Berman comes to the AP's Chicago-based Central Region from London, where for the past two years he has served as AP's deputy editor for Europe. In that role, he helped lead journalists in more than 50 nations in Europe and North Africa, working with reporters and editors in all formats to conceive coverage and see it through to publication from the cooperative's editing center in the British capital.
"Tom is smart and decisive, and he's one of our most innovative editors," said Brian Carovillano, the AP's managing editor for U.S. news. "He'll be a terrific addition to our team in the Central Region and will help take our journalism there to even higher heights."
The AP's Central Region includes 14 states: Arkansas, Illinois, Indiana, Iowa, Kansas, Michigan, Minnesota, Missouri, Nebraska, North Dakota, Oklahoma, South Dakota, Texas and Wisconsin.
"There are few journalists with the range of experiences as an editor and leader at the AP as Tom, and we couldn't be more excited to welcome him to Chicago," Scott said. "The story of the American heartland is one that challenges and excites us each day, and in Tom, we're adding a leader to our team who shares our enthusiasm for telling that story, in all its forms, to all of our customers, both here and around the world."

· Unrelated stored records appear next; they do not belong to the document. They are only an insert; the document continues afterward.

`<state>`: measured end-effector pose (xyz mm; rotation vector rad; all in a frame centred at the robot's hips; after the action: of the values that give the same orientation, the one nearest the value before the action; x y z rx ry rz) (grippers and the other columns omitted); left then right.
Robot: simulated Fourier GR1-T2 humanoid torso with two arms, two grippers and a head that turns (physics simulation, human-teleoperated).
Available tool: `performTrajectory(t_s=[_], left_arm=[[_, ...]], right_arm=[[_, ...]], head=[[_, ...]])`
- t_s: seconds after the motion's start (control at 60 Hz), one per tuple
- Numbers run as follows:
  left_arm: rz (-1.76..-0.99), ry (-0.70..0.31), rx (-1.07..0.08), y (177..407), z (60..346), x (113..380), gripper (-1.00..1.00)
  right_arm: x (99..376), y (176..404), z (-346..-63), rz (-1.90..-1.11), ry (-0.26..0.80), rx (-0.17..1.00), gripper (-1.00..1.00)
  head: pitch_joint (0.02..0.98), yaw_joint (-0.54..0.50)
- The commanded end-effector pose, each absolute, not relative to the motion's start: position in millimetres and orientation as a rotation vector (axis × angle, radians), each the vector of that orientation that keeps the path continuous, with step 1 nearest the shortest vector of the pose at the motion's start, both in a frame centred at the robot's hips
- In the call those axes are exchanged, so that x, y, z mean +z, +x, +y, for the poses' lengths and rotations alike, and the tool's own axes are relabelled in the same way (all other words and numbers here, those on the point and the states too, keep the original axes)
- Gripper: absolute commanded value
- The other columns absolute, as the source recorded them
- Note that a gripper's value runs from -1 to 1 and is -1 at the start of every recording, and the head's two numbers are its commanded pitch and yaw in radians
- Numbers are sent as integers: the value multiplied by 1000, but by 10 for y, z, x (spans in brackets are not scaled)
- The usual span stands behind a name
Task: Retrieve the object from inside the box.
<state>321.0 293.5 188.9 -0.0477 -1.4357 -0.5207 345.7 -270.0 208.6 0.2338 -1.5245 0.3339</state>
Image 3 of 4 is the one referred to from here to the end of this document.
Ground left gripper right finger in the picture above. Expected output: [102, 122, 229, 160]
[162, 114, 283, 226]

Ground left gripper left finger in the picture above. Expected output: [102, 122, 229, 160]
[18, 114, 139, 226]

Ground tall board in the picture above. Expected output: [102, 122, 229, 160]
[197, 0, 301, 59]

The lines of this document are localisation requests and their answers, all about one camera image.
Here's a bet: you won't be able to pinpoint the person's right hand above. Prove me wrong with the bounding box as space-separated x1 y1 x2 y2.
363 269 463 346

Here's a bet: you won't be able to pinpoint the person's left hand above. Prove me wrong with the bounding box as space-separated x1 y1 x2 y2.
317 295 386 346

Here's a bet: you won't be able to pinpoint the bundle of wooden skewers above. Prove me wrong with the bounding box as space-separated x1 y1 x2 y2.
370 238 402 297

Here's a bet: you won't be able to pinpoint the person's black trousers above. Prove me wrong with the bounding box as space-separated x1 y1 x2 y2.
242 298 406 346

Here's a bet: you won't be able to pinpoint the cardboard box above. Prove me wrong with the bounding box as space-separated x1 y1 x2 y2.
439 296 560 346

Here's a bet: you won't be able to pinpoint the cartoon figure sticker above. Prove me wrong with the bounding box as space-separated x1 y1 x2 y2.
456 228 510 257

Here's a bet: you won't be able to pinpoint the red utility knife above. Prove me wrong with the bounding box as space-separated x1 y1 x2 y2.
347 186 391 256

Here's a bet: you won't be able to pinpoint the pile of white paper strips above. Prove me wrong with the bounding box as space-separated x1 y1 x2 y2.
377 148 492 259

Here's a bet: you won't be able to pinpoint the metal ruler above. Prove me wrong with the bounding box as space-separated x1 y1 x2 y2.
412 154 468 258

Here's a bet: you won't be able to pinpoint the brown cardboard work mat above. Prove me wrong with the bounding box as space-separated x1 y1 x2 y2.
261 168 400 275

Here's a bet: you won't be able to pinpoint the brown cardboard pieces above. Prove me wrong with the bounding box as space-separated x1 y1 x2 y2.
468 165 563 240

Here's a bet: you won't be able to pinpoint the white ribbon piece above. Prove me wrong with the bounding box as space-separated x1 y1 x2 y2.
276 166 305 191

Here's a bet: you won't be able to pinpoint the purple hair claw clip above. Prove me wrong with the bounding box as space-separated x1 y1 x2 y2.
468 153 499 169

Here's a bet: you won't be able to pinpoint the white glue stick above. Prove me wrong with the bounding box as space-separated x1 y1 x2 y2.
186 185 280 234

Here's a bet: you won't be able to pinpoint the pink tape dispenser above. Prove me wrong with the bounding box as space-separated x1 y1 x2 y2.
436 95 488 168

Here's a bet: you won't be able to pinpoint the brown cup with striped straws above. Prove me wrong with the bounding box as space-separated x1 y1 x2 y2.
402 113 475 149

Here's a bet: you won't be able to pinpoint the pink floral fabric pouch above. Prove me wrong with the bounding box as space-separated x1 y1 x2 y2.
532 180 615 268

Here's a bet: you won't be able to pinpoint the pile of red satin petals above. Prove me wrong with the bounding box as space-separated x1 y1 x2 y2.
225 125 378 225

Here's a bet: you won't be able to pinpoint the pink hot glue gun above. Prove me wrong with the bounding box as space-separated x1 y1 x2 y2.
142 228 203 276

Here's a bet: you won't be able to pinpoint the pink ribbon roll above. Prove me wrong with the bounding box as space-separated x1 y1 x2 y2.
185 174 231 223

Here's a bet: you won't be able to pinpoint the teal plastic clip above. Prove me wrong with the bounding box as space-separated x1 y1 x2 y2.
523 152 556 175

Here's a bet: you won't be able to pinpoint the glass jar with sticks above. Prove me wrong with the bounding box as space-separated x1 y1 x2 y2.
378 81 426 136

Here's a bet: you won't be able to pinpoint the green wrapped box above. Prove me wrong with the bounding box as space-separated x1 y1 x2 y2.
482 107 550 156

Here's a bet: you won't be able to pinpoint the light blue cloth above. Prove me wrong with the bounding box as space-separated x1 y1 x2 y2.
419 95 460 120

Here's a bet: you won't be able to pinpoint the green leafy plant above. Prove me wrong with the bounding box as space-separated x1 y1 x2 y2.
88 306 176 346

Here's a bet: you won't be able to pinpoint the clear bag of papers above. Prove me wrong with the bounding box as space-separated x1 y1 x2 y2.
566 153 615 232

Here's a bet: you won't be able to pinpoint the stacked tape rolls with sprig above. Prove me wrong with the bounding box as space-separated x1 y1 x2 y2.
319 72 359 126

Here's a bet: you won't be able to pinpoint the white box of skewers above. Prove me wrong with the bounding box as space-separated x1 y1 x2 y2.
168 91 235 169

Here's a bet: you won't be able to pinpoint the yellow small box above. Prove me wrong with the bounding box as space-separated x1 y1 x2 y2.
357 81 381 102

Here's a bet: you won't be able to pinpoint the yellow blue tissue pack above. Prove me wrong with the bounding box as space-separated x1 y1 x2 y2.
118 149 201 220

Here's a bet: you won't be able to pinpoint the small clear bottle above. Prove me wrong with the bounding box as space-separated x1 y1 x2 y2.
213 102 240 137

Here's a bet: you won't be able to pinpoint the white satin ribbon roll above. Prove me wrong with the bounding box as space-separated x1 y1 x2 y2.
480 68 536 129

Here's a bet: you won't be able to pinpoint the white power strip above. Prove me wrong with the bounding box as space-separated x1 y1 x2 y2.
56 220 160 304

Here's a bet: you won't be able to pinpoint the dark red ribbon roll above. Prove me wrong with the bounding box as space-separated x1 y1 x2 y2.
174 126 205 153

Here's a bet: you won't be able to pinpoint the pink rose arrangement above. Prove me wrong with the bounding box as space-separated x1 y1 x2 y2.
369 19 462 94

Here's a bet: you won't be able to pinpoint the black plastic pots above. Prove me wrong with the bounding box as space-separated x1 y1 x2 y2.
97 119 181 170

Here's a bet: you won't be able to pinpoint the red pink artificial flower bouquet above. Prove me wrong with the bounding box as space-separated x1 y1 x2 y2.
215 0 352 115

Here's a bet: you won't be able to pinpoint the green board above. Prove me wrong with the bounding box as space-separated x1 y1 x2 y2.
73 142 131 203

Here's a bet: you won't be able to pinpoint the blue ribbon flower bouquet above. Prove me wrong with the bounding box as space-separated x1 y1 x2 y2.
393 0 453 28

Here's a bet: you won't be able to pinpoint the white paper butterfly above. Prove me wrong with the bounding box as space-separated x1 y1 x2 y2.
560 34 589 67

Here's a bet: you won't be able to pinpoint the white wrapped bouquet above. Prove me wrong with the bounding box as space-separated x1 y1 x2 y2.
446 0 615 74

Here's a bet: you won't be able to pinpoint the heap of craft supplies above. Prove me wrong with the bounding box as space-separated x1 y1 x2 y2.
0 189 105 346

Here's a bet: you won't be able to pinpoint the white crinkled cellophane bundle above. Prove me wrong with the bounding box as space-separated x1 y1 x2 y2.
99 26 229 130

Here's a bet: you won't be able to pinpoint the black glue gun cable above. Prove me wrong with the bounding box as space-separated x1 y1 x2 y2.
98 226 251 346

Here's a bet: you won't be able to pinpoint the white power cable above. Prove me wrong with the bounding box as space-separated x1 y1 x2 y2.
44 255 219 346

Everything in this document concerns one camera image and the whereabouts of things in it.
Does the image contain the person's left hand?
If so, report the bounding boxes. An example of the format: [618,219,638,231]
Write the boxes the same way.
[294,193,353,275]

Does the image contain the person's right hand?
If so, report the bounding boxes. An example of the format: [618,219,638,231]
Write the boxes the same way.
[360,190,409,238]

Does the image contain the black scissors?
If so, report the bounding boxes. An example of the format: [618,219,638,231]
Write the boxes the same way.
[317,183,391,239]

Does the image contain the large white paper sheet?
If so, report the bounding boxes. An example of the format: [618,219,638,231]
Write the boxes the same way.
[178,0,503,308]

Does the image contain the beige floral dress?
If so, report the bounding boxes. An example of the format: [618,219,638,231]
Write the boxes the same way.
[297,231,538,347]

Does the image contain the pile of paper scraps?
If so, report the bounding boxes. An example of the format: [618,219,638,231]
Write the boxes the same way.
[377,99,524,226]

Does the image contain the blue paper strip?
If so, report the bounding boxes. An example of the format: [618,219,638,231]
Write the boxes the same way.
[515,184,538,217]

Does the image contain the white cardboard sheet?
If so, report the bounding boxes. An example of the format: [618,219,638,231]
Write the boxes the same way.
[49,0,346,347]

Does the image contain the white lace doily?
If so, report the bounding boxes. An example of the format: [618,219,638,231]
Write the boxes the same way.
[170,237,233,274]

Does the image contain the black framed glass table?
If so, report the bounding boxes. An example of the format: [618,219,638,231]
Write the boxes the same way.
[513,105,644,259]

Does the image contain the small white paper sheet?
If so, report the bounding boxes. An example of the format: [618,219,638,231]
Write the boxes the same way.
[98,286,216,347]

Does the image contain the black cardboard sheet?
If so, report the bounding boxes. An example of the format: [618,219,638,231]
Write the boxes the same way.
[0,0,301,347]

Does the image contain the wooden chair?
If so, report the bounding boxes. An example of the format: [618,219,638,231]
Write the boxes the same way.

A native of New York City and a 1994 graduate of New York University, Berman joined the AP in 1997 as a supervising editor in the Boston bureau after working for several years as a reporter at newspapers in New York and Massachusetts. In Boston, he helped direct coverage of the EgyptAir 990 crash and death of John F. Kennedy Jr.
Berman, 48, later served as Pennsylvania news editor and, from 2003 to 2010, was the AP's director of state news for the eastern United States, a role in which he worked with bureau chiefs and news editors in 14 states to shape the cooperative's state news reports. He was the overall state news leaders for two years before moving to London in 2012.